== Segment start ==

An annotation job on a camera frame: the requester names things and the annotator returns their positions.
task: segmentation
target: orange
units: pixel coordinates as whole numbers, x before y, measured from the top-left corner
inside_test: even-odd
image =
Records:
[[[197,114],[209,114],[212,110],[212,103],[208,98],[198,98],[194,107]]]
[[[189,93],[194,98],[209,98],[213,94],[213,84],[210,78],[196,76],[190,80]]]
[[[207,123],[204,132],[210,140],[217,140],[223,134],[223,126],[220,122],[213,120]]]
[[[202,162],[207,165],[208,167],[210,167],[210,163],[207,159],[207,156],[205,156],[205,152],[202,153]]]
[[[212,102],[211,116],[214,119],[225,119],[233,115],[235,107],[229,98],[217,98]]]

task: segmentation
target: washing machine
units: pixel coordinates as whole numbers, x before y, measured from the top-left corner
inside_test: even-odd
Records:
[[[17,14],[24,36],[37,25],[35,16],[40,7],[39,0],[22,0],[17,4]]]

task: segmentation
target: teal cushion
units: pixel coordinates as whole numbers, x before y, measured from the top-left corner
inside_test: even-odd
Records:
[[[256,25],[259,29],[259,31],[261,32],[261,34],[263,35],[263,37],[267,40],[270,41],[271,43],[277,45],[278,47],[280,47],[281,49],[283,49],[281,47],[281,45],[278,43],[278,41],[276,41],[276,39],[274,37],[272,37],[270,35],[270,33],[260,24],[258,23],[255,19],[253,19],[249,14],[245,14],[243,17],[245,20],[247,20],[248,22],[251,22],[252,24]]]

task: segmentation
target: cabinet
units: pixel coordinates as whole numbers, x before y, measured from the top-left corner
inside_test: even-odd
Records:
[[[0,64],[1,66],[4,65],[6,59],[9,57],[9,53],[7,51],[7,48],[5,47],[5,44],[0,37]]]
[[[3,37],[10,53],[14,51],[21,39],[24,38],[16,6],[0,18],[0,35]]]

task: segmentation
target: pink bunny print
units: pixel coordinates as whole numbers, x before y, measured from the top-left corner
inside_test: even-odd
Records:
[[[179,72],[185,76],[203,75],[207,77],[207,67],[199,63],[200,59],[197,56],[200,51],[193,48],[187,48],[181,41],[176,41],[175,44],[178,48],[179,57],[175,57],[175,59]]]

== Segment end ==

Reproduce each line of the records in which the word "target" appears.

target: orange
target: washing machine
target: teal cushion
target: cabinet
target: pink bunny print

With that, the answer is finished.